Fresh Approach to Basic Indexed Real Estate Investing

Clients and investors that aren’t landlords in the traditional still widely embrace the real estate sector due in large part to the group’s above-average income stream and inflation-fighting potency, among other positive attributes.

As advisors know, the preferred avenue for accessing real estate equities for many clients and retail investors is either via individual stocks or index funds and exchange traded funds. Over time, that strategy has worked well, but many of those products are prosaic and haven’t adequately kept with the real estate sector’s pace of evolution.

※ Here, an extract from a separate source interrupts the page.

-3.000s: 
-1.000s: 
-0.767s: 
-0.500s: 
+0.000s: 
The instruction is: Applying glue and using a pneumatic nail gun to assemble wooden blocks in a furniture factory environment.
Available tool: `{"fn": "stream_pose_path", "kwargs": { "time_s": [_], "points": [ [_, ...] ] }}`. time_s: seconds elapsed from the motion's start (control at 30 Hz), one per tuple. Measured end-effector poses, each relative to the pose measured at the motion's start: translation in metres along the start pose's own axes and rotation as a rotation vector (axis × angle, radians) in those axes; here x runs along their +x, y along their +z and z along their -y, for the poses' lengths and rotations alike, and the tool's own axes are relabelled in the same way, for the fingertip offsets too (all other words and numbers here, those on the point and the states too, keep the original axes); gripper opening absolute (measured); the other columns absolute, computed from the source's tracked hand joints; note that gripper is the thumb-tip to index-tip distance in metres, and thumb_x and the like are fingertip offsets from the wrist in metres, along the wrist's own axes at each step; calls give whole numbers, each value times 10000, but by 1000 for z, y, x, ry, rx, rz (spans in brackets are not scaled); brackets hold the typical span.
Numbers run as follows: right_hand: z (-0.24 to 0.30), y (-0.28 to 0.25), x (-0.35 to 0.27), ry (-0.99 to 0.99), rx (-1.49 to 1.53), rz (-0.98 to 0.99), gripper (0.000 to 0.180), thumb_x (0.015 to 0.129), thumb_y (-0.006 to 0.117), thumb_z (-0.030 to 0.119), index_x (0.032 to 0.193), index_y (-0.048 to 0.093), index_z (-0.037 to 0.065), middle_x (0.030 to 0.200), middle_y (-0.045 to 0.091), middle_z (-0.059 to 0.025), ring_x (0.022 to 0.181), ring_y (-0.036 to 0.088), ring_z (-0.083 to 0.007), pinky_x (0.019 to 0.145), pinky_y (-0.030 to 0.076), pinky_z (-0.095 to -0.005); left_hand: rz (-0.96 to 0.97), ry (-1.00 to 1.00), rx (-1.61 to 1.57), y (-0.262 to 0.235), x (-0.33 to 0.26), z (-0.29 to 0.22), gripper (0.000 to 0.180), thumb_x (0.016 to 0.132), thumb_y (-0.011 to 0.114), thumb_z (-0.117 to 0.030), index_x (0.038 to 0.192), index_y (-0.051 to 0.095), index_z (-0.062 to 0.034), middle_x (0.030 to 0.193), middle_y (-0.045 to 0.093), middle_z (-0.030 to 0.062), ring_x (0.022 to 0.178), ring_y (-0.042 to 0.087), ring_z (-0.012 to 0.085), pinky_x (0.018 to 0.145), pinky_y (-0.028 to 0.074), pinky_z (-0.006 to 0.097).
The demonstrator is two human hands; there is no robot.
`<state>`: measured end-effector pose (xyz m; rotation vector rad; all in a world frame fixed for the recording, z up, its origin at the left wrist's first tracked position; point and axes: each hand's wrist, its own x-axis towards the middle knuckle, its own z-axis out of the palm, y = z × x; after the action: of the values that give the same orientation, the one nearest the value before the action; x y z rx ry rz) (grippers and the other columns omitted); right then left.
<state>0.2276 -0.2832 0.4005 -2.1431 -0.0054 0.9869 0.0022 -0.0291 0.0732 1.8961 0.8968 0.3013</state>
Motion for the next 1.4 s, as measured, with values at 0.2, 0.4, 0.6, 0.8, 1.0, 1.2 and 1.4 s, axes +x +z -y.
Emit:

In recent years, real estate sub-groups such as data centers, industrial and other tech-related groups gained more prominence in the sector, but many old guard funds weren’t adequately positioned to capture that momentum. Some still aren’t. Other fund issuers saw the writing on the wall and launched products more reflective of the current and long-ranging opportunity sets in the real estate sector.

Sometimes, Change Is Good

In other examples, fund issuers altered existing fare to better address the new wave of real estate investing opportunities. Take the case of the WisdomTree New Economy Real Estate Fund (WTRE).

That ETF turns 16 years old in June, but last April, WisdomTree changed WTRE’s underlying index to the CenterSquare New Economy Real Estate Index – a move that paid off. Owing to the index’s growth feel relative to traditional real estate gauges, the first six months for WTRE following the swap where rocky, but since late last October, the ETF strutted its stuff.

The fund’s points of emphasis are data centers, cell towers, life sciences labs, last-mile distribution and cold storage facilities, according to WisdomTree. In many cases, old guard passive real estate funds are usually under-allocated to those industries. As just one example, WTRE’s exposure to cell tower real estate investment trusts (REITs) is notable because the transition to 5G is ongoing.

“When looking at cell phone tower REITs, it’s important for investors to remember that many of the deals related to the underlying cash flows are set for long periods of time,” writes WisdomTree Global Head of Research Christopher Gannatti. “The dominant factor influencing the market is more likely to be the transition of the world from 4G LTE standards to 5G standards, which is a massive investment for wireless providers. The macroeconomic environment matters, but the pull from all angles to be able to process and transmit more data faster is inexorable.”

The allure of cell tower REITs is further enhanced by the group’s price/adjusted funds from operations (P/AFFO). Adjusted funds from operations (AFFO) is a key real estate valuation metric and one that provides insight into a REIT’s ability to sustain dividends.

“The five-year average P/AFFO Multiple NTM was 24.7x, looking at three very large operators. Each of those operators is now tracking below this level by this metric after starting 2022 with all three trading above this average level,” adds Gannatti.

Reasonable Price of Admission

REITs are historically sensitive to rising interest rates and that’s one reason the group slumped last year. Further pinching growthier strategies such as WTRE. Add to that, cell tower, data center and industrial REITs were richly valued entering 2022, making those groups vulnerable in an environment hostile to growth investing.

Following last year’s declines, some of the real estate sub-groups featured in WTRE are attractively valued. More importantly, that perk comes with added benefit of stout earnings growth potential.

“As of December 31, 2022, the CenterSquare New Economy Real Estate Index demonstrated weighted average EBITDA growth of 15.08%. Broad real estate benchmarks, as of that same period, were in the roughly 7%–8% range for this metric,” concludes Gannatti. “This tells us that a focus on technology within Real Estate has been demonstrating growth. If this premium growth relative to the broader market can be maintained—and we believe that it can, especially relative to older office buildings and strip malls—2022’s correction could represent an interesting catalyst to more closely review the sector.”